Stored entries
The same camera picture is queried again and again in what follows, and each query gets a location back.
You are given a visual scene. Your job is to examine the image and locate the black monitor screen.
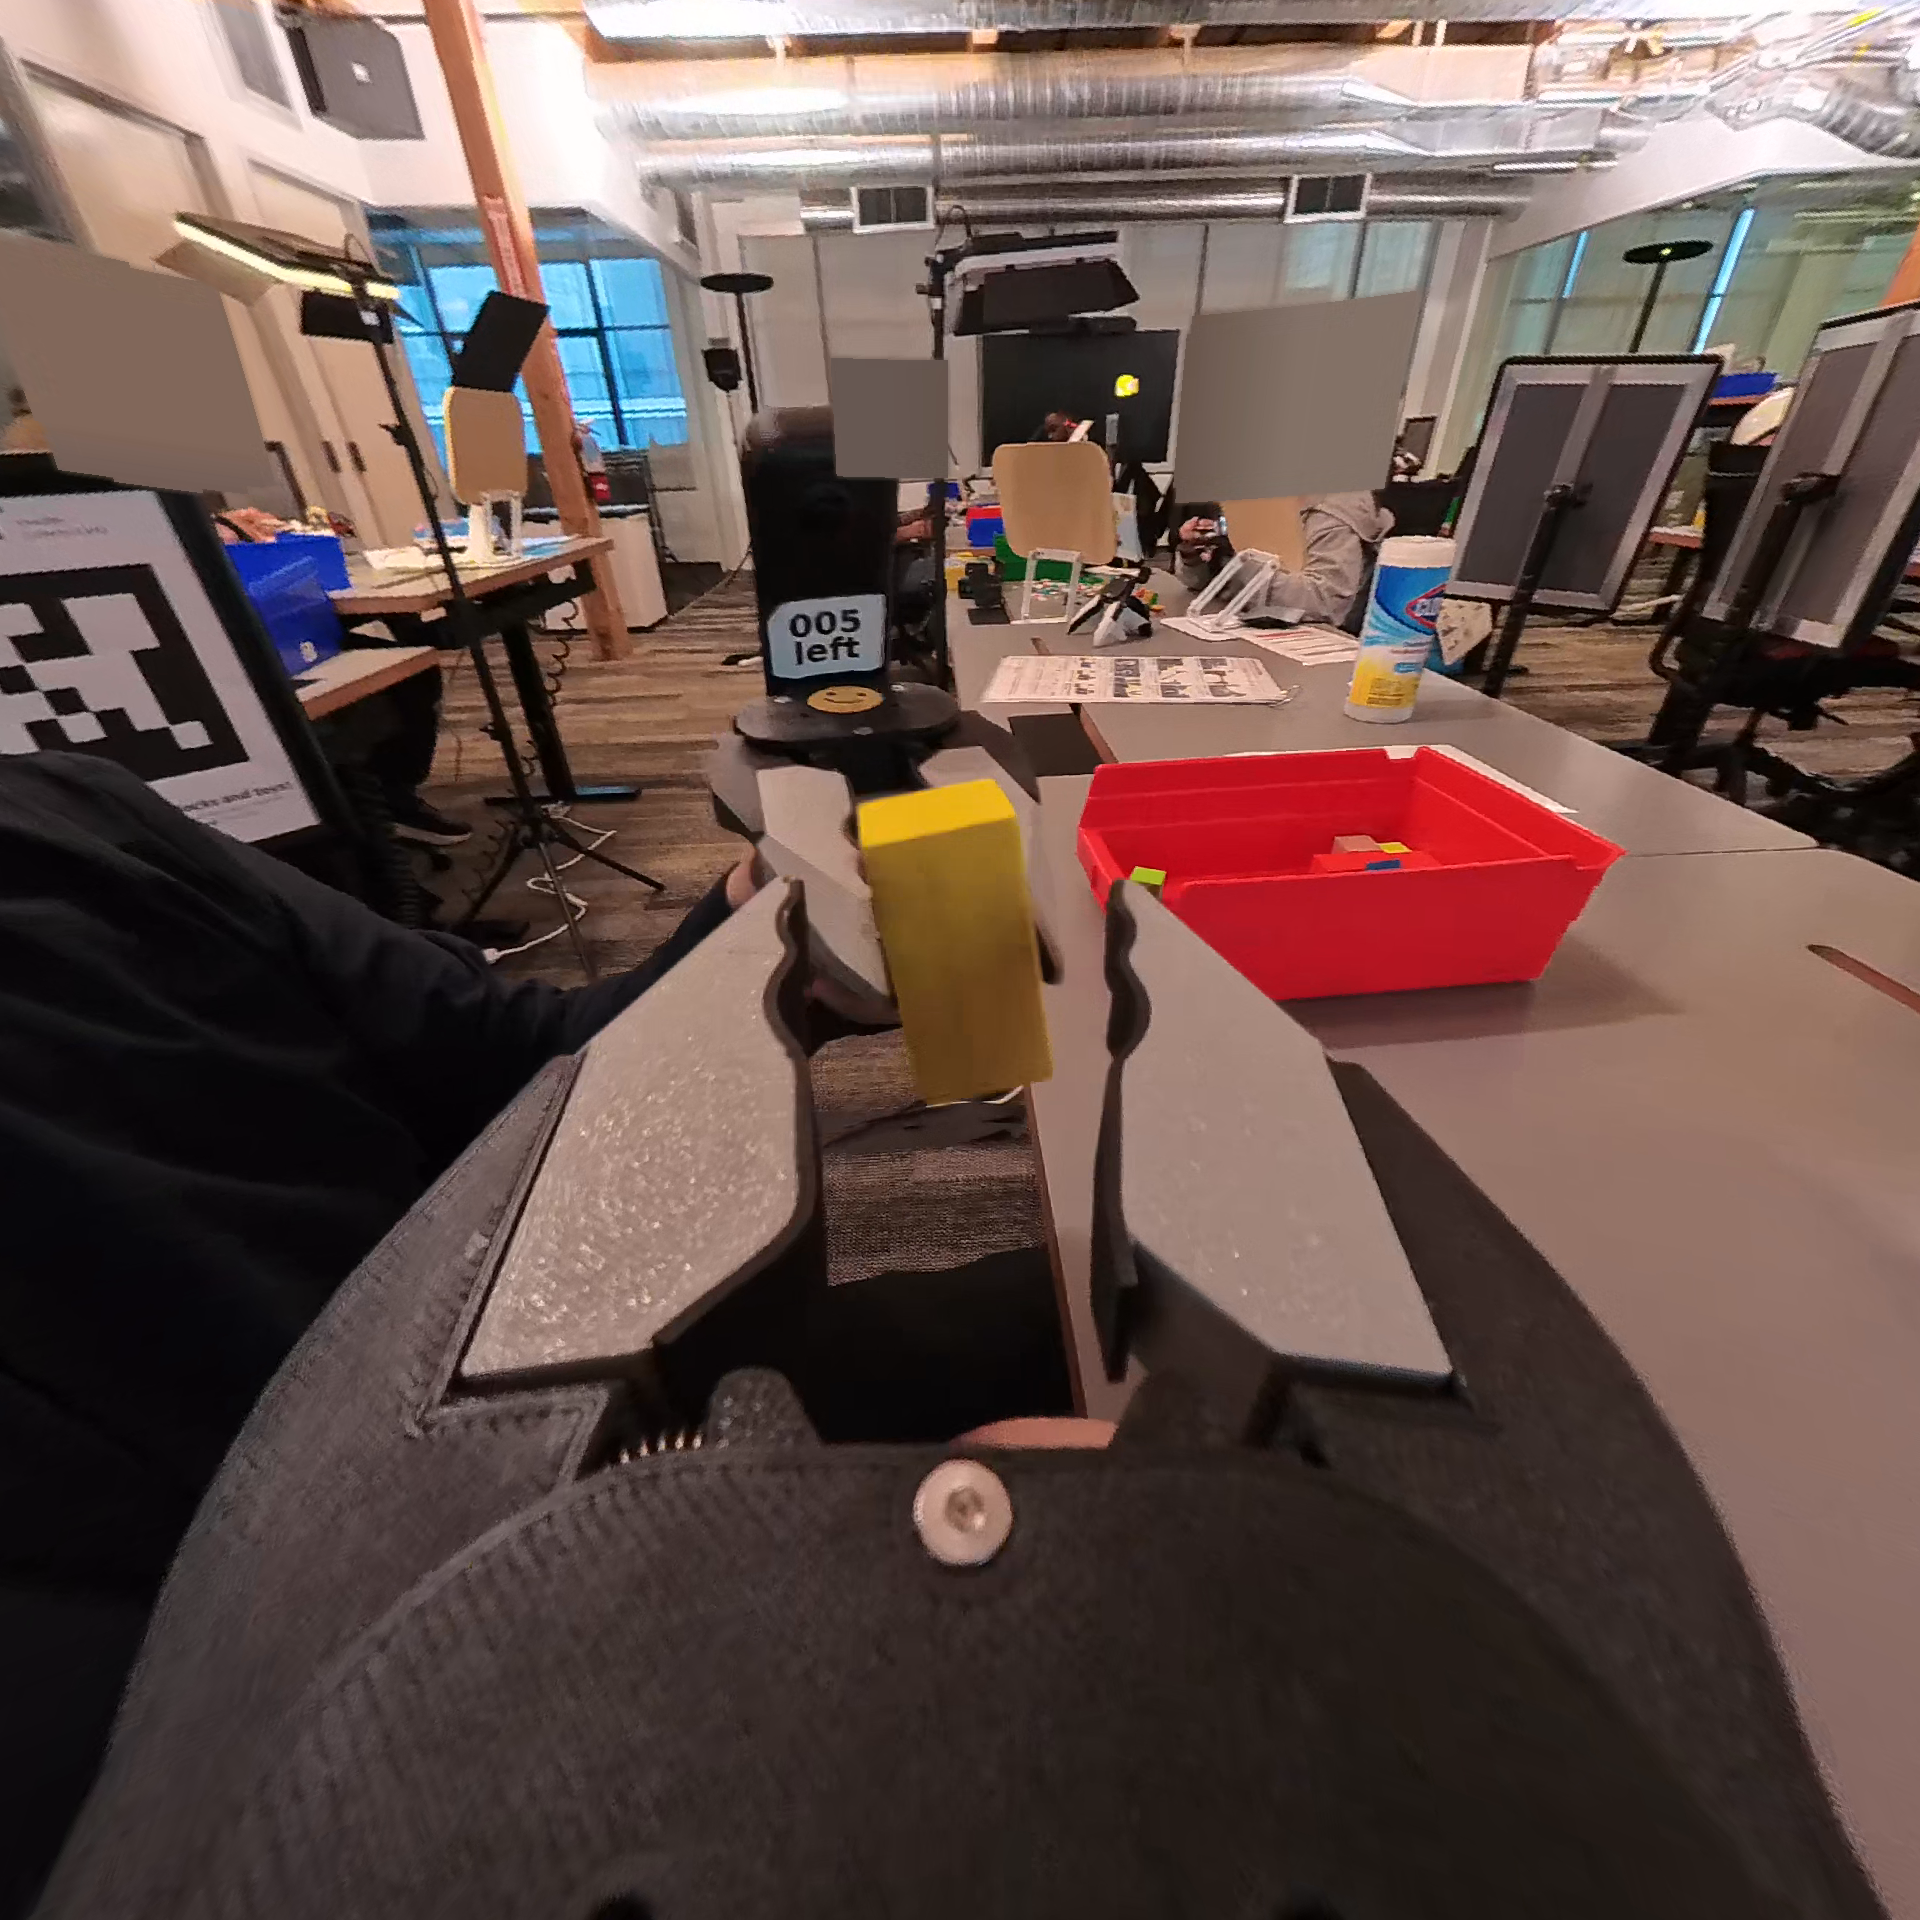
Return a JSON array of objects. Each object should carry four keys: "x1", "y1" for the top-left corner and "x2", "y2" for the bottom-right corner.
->
[{"x1": 978, "y1": 326, "x2": 1184, "y2": 465}]

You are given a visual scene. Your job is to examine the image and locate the black wall speaker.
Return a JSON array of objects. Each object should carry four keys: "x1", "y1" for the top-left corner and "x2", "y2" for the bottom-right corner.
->
[{"x1": 280, "y1": 7, "x2": 426, "y2": 142}]

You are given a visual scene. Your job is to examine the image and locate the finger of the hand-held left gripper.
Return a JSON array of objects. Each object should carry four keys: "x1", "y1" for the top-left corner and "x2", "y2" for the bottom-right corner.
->
[
  {"x1": 914, "y1": 744, "x2": 1067, "y2": 985},
  {"x1": 750, "y1": 766, "x2": 906, "y2": 1028}
]

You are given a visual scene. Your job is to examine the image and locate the black light stand tripod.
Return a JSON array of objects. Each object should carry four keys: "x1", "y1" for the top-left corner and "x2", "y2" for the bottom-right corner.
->
[{"x1": 299, "y1": 293, "x2": 670, "y2": 975}]

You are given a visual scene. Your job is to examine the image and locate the disinfecting wipes canister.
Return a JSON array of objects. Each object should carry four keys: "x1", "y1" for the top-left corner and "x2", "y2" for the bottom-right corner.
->
[{"x1": 1344, "y1": 534, "x2": 1460, "y2": 727}]

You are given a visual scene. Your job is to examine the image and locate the small wooden board on stand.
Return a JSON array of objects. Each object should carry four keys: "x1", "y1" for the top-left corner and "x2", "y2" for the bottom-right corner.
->
[{"x1": 442, "y1": 383, "x2": 530, "y2": 504}]

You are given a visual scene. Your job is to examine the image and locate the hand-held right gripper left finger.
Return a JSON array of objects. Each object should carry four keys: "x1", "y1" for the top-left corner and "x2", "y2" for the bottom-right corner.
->
[{"x1": 454, "y1": 878, "x2": 826, "y2": 1384}]

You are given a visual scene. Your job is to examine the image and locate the wooden top desk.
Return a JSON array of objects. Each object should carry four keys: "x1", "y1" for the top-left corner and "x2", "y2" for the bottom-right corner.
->
[{"x1": 323, "y1": 532, "x2": 640, "y2": 805}]

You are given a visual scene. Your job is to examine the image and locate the grey panel on black stand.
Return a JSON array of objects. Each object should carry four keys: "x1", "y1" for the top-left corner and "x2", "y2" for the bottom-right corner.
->
[
  {"x1": 1695, "y1": 300, "x2": 1920, "y2": 654},
  {"x1": 1443, "y1": 351, "x2": 1727, "y2": 617}
]

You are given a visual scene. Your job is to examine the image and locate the black and white tag board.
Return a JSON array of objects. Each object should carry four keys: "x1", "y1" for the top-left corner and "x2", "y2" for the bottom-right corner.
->
[{"x1": 0, "y1": 486, "x2": 325, "y2": 848}]

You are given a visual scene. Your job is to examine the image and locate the LED panel light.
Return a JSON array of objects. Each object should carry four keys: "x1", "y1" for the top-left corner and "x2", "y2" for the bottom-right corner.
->
[{"x1": 158, "y1": 209, "x2": 407, "y2": 302}]

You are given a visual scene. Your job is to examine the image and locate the black studio softbox light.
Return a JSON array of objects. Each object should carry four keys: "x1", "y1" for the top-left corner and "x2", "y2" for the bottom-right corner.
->
[{"x1": 944, "y1": 247, "x2": 1143, "y2": 337}]

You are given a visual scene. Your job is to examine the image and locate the blue plastic bin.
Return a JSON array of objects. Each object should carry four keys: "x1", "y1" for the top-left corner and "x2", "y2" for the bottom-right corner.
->
[{"x1": 223, "y1": 532, "x2": 355, "y2": 677}]

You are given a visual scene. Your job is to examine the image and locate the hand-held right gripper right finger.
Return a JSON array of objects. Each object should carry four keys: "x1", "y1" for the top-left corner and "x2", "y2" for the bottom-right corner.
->
[{"x1": 1088, "y1": 880, "x2": 1458, "y2": 1384}]

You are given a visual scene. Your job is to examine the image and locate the black office chair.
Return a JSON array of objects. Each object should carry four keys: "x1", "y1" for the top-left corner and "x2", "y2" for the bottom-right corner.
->
[{"x1": 1612, "y1": 450, "x2": 1920, "y2": 880}]

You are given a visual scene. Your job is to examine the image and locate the printed paper sheet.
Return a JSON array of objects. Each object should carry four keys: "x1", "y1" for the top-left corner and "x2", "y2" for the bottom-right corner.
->
[
  {"x1": 983, "y1": 654, "x2": 1298, "y2": 711},
  {"x1": 1184, "y1": 614, "x2": 1366, "y2": 670}
]

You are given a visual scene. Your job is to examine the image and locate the red plastic bin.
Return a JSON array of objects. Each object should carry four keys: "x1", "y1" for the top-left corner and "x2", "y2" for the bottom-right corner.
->
[{"x1": 1077, "y1": 744, "x2": 1624, "y2": 1002}]

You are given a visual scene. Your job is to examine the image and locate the yellow wooden block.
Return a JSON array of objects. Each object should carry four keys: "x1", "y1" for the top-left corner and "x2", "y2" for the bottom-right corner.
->
[{"x1": 855, "y1": 776, "x2": 1056, "y2": 1104}]

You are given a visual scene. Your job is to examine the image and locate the silver ceiling duct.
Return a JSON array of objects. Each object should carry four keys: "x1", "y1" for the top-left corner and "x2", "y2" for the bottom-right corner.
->
[{"x1": 586, "y1": 58, "x2": 1653, "y2": 189}]

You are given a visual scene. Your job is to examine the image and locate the wooden support post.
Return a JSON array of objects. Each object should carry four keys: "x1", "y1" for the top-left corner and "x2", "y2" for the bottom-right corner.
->
[{"x1": 423, "y1": 0, "x2": 632, "y2": 662}]

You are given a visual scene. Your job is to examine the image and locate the black floor lamp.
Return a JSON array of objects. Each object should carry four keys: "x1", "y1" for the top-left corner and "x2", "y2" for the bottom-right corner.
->
[{"x1": 1620, "y1": 237, "x2": 1715, "y2": 353}]

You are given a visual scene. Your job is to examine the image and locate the black light flag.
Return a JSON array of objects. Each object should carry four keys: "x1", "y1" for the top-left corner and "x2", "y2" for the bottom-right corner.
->
[{"x1": 448, "y1": 288, "x2": 550, "y2": 394}]

What you are asked to do
Each line that includes the string "board" should be copied from the data.

Response to the exercise
You are given a visual scene. Your job is to examine the image and locate the small wooden board on stand.
You are given a visual scene. Your job is to examine the image and locate the black and white tag board.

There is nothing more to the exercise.